"Metrics!" says the CFO.
"Metrics!" says the CMO.
"Metrics!" says the Sales Manager.
But as it is in education, so it is in marketing, so it is thinking about the economy. Numbers are powerful. Good numbers help make good decisions. Bad numbers help cover awful decisions.
If you can't say precisely what a number is pointing to, it's a bad number.
Dangerous Fallacy in GDP Measures --read the full post by clicking the title.
Seeking Alpha
: "One of the themes of this blog has been trying to view the current state of the world economy as it might be observed in the circumstances of today, rather than through any particular perspective derived from academic economists. As part of that process, one of the problems with economic theories that I have identified is the obsession with GDP figures as a measure of the health of an economy. I might even go as far as to say that the subject has become something like an obsession of my own. As such, I hope that I will be forgiven a post devoted to the subject, and which pulls together some earlier points that I have made."
. . .Whichever approach is taken, the key point is that the measure is made of activity, and therein lies the problem. A whole host of factors might determine activity, but they offer no indication of the health of an economy.
. . . It seems to be a perfectly rational and clever idea, that an economy's output might be measured through the activity in the economy. However, if an economy is being financed in part by debt, the meaningfulness of the measure completely disappears.

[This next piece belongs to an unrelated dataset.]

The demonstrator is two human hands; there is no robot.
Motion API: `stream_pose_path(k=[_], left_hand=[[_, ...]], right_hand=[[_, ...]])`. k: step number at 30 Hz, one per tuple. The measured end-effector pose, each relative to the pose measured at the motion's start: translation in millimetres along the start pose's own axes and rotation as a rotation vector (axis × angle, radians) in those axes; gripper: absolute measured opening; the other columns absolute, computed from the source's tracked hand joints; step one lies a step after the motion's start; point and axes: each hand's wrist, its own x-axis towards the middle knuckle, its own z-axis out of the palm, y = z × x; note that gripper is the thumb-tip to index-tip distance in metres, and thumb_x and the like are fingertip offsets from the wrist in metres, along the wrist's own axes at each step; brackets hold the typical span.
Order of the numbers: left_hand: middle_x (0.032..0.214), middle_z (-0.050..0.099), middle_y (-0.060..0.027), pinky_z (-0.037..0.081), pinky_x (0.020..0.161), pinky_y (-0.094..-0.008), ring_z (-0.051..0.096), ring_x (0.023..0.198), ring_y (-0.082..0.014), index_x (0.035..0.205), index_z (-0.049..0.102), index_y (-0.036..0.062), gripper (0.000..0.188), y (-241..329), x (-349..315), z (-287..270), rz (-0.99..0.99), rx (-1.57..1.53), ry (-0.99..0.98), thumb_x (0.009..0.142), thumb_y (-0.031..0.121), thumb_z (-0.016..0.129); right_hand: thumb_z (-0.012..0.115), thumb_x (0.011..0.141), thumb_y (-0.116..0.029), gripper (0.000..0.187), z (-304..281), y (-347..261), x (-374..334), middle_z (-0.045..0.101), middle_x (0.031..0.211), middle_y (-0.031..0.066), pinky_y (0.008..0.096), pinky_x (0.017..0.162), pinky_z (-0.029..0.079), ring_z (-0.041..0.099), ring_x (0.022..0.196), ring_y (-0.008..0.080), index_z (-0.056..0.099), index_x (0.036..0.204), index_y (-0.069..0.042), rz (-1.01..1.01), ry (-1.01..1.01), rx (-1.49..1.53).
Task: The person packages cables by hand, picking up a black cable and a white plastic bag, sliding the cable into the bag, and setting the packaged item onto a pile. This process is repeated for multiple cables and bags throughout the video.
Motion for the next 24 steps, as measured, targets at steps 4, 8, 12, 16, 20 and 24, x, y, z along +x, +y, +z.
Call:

. . . The problem that then arises is how to determine the actual health of an economy. The answer is actually surprisingly simple. The actual health of an economy overall is determined by whether the economy can be sustained without any borrowing. If borrowing is necessary in aggregate, whether the source of the borrowing is private or public, the economy is unhealthy. In other words, an economy's sustainability is determined by the ability for the economy to have aggregate output which matches the aggregate consumption.